Poster
- Title: RaiseWikibase: Fast inserts into the BERD instance
- Authors: Renat Shigapov, Jörg Mechnich & Irene Schumm
- Abstract: The open-source tool RaiseWikibase for fast data import and knowledge graph construction with Wikibase is presented.
- BERD@BW: Business & Economics Research Data Center Baden-Württemberg
Motivation
- German company data is fragmented over providers, registers & time spans.
- To handle with that, we create the BERD knowledge graph for German company data.
- Wikibase is chosen for implementation, but data import via the Wikibase API is a bit slow:
the Wikibase frontend | the Wikibase API | MariaDB |
---|---|---|
manual page creation | WikidataIntegrator | wikibase-insert |
WikibaseIntegrator | RaiseWikibase | |
wikibase-cli | ||
WikidataToolkit | ||
Pywikibot | ||
QuickStatements | ||
less than 1 page per second | 1-6 pages per second | 100-300 pages per second |
RaiseWikibase
- Open-source Python tool.
- Adapted to Wikibase Docker Image “1.35”.

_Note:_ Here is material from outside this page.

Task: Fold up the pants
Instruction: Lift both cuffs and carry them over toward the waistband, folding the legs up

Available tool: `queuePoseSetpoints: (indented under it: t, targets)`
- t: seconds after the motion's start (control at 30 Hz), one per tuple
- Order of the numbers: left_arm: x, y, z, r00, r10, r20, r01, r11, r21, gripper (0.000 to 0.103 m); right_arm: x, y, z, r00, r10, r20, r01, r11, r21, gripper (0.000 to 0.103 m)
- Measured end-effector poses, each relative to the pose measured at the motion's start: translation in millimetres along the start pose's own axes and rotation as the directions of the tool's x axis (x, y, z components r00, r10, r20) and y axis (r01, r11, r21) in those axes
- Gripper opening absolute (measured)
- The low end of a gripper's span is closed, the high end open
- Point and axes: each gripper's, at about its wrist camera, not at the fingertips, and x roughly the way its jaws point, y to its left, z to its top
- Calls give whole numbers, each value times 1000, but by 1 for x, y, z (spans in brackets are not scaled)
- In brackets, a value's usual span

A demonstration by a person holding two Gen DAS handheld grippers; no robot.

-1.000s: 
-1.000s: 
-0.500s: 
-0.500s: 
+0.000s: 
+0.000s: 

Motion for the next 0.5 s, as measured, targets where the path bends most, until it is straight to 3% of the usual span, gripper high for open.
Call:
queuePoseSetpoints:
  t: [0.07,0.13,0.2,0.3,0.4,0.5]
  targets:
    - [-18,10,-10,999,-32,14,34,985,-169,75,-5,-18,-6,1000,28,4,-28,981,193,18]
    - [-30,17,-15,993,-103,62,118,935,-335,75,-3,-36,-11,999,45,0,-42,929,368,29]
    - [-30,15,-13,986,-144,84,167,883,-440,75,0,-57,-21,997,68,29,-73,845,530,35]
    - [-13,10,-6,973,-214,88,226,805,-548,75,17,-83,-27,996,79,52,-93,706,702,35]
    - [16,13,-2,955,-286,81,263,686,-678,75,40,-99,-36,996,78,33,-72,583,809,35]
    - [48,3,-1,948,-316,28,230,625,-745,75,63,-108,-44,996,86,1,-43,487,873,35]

- Connects to MariaDB via the mysqlclient library.
Main functions
The page function executes inserts into the database but does not commit them:
from RaiseWikibase.dbconnection import DBConnection
from RaiseWikibase.raiser import page
connection = DBConnection()
page(connection=connection, content_model=content_model,
namespace=namespace, text=text, page_title=page_title, new=True)
connection.conn.commit()
connection.conn.close()
Multiple page functions are wrapped into a transaction inside the batch function:
from RaiseWikibase.raiser import batch
batch(content_model='wikibase-item', texts=[item for i in range(1000)])
where item
is the JSON representation of an item created using the entity function.
Performance
- The insert rate decreases approximately linearly with increasing number of characters per wikitext and with increasing number of claims per item.
- Small pages are uploaded at rates of 250-350 wikitexts per second and 220-280 items per second.
Wikitexts | Items |
---|---|
Configuration
- The folder texts contains templates, modules and other unstructured data.
- Modify them and add your own files to texts.
- Run the function fill_texts.
Federated properties
- Federated properties are under development in Wikimedia Germany.
- Therefore, run the script miniWikibase.py.
- It creates all properties from Wikidata in a local Wikibase instance.
Creating a knowledge graph
- Download OffeneRegister dataset donated to OKFD by OpenCorporates.
- Semantic annotator bbw annotates the tables automatically using Wikidata.
- Run megaWikibase.py.
Conclusions
1. Clone RaiseWikibase and adapt the files for your use case. 2. Build fast your own Wikibase knowledge graph. 3. Join the Wikibase Ecosystem. |